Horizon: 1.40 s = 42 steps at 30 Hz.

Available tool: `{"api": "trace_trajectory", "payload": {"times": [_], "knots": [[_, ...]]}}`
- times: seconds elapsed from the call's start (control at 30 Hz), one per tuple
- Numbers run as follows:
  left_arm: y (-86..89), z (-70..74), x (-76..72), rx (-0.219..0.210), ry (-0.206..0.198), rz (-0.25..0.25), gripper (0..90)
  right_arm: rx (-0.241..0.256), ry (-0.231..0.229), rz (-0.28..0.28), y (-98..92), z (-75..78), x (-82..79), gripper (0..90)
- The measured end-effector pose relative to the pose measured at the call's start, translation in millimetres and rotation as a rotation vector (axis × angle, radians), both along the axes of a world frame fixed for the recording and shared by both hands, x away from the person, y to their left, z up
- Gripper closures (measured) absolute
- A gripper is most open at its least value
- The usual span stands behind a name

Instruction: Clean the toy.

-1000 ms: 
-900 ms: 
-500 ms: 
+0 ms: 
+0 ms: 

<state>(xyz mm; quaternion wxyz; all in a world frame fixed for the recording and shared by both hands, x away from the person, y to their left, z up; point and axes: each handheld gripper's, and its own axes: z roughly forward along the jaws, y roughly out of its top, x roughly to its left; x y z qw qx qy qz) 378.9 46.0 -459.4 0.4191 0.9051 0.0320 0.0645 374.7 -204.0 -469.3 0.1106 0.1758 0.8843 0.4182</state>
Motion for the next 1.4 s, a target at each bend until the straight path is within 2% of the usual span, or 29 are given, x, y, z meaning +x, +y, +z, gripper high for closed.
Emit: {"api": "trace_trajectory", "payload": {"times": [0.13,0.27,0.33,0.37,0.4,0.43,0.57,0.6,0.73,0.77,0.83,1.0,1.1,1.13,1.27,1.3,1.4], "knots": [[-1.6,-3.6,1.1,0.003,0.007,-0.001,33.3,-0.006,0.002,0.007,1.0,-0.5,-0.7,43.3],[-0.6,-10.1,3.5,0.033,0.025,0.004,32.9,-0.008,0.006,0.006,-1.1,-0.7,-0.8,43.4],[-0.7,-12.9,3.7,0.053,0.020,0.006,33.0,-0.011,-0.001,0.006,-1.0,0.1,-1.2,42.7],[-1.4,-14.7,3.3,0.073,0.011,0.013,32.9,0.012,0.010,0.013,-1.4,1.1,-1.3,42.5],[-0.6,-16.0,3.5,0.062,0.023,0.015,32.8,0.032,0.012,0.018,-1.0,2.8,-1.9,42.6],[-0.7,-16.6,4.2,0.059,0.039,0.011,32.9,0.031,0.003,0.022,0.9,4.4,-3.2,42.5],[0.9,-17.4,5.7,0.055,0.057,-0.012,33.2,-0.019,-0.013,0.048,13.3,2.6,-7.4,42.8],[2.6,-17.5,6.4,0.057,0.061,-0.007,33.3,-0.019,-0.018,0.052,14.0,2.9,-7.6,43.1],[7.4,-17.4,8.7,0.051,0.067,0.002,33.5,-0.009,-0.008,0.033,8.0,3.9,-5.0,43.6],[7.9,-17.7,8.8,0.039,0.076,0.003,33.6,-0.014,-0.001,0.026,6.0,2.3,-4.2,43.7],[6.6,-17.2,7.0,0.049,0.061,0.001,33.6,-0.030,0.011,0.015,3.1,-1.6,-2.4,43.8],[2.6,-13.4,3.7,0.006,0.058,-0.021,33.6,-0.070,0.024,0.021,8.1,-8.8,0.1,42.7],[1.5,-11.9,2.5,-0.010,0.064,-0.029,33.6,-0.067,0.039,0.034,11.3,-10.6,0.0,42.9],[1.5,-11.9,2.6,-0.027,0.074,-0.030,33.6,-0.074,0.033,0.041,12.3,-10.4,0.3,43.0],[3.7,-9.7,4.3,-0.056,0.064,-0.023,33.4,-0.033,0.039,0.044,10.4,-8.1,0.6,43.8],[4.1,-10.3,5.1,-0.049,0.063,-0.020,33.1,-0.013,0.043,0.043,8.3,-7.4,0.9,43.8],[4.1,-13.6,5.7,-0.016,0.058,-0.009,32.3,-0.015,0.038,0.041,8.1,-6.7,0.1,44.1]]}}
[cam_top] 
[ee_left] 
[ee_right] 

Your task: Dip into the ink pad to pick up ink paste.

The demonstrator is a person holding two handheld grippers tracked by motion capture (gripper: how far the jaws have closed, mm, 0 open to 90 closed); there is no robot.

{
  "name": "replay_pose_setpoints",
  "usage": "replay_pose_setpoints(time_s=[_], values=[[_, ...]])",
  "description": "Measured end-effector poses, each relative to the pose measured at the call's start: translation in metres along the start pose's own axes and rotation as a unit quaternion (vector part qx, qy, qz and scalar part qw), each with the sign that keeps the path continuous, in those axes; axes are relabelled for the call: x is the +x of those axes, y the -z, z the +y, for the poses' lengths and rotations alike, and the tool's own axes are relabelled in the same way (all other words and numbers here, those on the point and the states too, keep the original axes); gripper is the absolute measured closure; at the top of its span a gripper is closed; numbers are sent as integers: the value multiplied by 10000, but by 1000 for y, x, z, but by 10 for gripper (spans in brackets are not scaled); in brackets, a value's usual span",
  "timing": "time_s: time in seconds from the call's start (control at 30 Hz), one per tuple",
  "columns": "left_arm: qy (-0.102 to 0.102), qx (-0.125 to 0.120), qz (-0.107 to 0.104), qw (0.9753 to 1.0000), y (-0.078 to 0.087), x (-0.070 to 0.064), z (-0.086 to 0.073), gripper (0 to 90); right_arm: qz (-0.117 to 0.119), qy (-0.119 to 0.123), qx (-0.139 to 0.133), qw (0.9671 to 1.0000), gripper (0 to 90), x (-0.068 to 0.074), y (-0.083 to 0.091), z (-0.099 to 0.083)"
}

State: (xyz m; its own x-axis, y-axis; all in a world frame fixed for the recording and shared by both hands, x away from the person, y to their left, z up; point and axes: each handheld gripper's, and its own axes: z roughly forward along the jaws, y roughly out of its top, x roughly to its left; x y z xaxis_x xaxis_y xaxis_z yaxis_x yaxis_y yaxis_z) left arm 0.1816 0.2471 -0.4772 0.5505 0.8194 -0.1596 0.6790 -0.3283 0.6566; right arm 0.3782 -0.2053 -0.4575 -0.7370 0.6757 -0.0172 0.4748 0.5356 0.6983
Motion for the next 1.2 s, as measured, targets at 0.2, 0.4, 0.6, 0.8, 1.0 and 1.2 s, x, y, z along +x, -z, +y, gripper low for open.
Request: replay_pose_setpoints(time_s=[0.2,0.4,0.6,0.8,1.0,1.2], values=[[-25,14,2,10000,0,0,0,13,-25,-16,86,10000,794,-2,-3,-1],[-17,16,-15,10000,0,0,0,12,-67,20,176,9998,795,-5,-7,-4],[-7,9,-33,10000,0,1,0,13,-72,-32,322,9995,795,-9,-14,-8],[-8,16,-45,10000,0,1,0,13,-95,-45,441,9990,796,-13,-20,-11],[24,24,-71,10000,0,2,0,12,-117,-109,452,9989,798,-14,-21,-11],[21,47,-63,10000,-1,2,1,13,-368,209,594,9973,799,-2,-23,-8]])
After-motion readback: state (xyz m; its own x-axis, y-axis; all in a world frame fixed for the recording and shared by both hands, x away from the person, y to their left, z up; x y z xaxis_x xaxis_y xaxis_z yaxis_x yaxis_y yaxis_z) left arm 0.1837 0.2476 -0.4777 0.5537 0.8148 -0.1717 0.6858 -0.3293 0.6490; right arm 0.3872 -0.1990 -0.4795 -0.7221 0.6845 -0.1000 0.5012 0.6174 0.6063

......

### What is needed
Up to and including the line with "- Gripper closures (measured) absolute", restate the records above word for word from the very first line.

### Written solution
Horizon: 1.40 s = 42 steps at 30 Hz.

Available tool: `{"api": "trace_trajectory", "payload": {"times": [_], "knots": [[_, ...]]}}`
- times: seconds elapsed from the call's start (control at 30 Hz), one per tuple
- Numbers run as follows:
  left_arm: y (-86..89), z (-70..74), x (-76..72), rx (-0.219..0.210), ry (-0.206..0.198), rz (-0.25..0.25), gripper (0..90)
  right_arm: rx (-0.241..0.256), ry (-0.231..0.229), rz (-0.28..0.28), y (-98..92), z (-75..78), x (-82..79), gripper (0..90)
- The measured end-effector pose relative to the pose measured at the call's start, translation in millimetres and rotation as a rotation vector (axis × angle, radians), both along the axes of a world frame fixed for the recording and shared by both hands, x away from the person, y to their left, z up
- Gripper closures (measured) absolute

That is the complete answer.